County: Gloucestershire

District: Forest of Dean (District Authority)

Parish: Aylburton

National Grid Reference: SO 61723 01789


Legacy Record - This information may be included in the List Entry Details.

Reasons for Designation

Wayside crosses are one of several types of Christian cross erected during the medieval period, mostly from the 9th to 15th centuries AD. In addition to serving the function of reiterating and reinforcing the Christian faith amongst those who passed the cross and of reassuring the traveller, wayside crosses often fulfilled a role as waymarkers, especially in difficult and otherwise unmarked terrain. The crosses might be on regularly used routes linking ordinary settlements or on routes having a more specifically religious function, including those providing access to religious sites for parishioners and funeral processions, or marking long-distance routes frequented on pilgrimages. Over 350 wayside crosses are known nationally, concentrated in south west England throughout Cornwall and on Dartmoor where they form the commonest type of stone cross. A small group also occurs on the North York Moors. Relatively few examples have been recorded elsewhere and these are generally confined to remote moorland locations. Outside Cornwall almost all wayside crosses take the form of a `Latin' cross, in which the cross-head itself is shaped within the projecting arms of an unenclosed cross. In Cornwall wayside crosses vary considerably in form and decoration. The commonest type includes a round, or `wheel', head on the faces of which various forms of cross or related designs were carved in relief or incised, the spaces between the cross arms possibly pierced. The design was sometimes supplemented with a relief figure of Christ and the shaft might bear decorative panels and motifs. Less common forms in Cornwall include the `Latin' cross and, much rarer, the simple slab with a low relief cross on both faces. Rare examples of wheel-head and slab-form crosses also occur within the North York Moors group. Most wayside crosses have either a simple socketed base or show no evidence for a separate base at all. Wayside crosses contribute significantly to our understanding of medieval religious customs and sculptural traditions and to our knowledge of medieval routeways and settlement patterns. All wayside crosses which survive as earth- fast monuments, except those which are extremely damaged and removed from their original locations, are considered worthy of protection.

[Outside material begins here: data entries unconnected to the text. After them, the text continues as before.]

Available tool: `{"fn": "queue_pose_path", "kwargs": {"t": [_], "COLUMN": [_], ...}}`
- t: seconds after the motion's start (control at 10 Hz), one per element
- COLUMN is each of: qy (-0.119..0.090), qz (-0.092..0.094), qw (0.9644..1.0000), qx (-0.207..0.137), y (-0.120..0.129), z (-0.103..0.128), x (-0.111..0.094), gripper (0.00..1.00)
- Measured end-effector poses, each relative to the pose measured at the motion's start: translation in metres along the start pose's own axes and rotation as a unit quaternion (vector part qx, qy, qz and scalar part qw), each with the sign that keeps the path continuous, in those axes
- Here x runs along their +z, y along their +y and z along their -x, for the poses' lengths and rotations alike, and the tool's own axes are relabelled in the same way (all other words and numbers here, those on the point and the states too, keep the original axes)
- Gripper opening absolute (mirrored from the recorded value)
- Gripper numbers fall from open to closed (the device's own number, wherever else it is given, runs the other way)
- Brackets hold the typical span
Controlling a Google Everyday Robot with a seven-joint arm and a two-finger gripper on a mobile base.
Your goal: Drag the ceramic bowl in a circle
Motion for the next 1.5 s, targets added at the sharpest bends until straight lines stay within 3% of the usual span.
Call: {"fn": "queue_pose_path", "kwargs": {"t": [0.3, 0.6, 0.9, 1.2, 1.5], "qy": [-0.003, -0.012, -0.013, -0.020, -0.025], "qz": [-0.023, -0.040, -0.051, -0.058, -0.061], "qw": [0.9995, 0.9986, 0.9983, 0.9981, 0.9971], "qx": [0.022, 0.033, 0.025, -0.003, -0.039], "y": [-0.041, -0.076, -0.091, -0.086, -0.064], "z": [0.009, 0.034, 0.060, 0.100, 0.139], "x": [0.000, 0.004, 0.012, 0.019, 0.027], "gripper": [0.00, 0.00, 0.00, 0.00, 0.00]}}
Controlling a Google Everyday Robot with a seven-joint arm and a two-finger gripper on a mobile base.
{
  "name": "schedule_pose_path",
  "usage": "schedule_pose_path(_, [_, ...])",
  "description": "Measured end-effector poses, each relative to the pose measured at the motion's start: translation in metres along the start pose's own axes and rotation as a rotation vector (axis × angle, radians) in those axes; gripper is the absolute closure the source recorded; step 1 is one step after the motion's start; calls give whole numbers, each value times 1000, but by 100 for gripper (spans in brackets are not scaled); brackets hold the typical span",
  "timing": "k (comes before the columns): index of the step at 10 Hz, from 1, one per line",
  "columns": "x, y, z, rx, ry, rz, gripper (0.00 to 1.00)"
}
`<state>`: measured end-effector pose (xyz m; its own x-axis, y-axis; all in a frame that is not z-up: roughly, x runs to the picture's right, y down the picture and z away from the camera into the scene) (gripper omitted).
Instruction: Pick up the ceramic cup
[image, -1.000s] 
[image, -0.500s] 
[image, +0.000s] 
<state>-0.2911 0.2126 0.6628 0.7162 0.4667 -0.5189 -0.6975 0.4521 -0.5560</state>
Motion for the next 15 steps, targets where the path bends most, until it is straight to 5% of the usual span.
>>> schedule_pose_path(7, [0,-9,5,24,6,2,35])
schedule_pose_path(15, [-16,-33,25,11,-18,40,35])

Despite the socket stone, shaft and head being absent, the village cross at Lydney survives well with many of its original elements intact. Its position by the roadside makes it an imposing monument and a landmark in the village.

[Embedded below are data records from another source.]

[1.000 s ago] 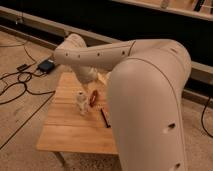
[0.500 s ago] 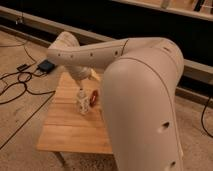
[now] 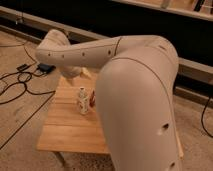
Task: Knock the bottle over
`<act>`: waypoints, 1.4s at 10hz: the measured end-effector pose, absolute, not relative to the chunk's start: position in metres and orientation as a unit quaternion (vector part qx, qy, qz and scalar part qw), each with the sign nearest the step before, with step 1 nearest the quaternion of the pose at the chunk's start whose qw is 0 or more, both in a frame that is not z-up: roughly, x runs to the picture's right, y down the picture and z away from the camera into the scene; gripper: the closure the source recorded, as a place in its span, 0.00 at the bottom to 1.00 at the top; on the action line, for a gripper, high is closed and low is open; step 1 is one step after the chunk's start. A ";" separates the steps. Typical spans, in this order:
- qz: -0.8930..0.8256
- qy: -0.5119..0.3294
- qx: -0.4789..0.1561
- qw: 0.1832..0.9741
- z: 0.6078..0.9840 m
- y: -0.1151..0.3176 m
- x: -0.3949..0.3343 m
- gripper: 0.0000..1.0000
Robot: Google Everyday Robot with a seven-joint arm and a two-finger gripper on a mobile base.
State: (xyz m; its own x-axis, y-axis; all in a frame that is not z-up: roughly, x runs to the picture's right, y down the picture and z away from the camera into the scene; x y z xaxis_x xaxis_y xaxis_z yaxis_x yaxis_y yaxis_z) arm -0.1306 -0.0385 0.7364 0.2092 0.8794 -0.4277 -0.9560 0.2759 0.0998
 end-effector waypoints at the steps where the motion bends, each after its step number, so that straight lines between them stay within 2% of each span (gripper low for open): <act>1: 0.595 0.201 -0.103 0.772 0.736 -0.034 -0.138 0.35; 7: 0.585 0.229 -0.152 0.763 0.760 0.018 -0.136 0.35; 14: 0.609 0.289 -0.128 0.727 0.771 0.019 -0.049 0.35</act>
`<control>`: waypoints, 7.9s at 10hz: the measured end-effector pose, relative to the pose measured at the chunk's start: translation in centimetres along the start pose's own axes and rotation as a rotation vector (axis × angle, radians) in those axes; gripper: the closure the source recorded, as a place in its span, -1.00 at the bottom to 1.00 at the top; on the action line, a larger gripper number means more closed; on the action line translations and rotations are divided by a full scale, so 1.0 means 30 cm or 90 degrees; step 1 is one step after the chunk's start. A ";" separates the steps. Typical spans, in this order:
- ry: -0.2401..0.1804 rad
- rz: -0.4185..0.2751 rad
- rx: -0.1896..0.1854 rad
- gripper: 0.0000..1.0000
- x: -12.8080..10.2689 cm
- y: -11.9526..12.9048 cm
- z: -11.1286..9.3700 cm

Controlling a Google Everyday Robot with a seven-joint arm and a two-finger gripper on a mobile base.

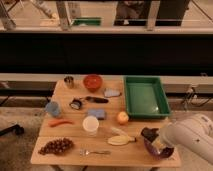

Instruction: Wipe purple bowl with eraser

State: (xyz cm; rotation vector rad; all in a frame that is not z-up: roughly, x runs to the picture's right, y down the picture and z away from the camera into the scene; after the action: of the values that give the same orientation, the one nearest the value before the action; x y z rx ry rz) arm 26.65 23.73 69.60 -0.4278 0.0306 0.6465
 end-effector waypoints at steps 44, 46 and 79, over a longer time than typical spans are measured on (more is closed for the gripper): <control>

Legacy Record - This information may be included in the List Entry Details.


The monument includes a village cross on a five step calvary, situated by the side of the road at a road junction in the village of Aylburton. The cross includes a five step calvary and pedestal. The first step of the calvary is 4.25m square and 0.3m high. The other four steps rising from this decrease in size with the top step being 1.15m square. Each step is c.0.3m high. These five steps are composed of old weathered stone blocks cemented together. Above this is a pedestal or capital. The capital is in the form of four canopied niches c.2m high. The first two steps of the calvary are built of red sandstone; the remainder of the steps and capital of grey forest stone. The total height of the cross is c.3.6m. The stone blocks of the calvary and the capital are early 14th century, but the shaft and head are later. A plate of the cross depicted in Pooley's notes published in 1868 shows the cross in the same condition as today, without socket stone and shaft. Pooley notes that the cross was repaired about 1841. The cross is Listed Grade II*. Excluded from the scheduling are the flagstone paved surface and cast iron bollards where these fall within the cross's protective margin, although the ground beneath is included.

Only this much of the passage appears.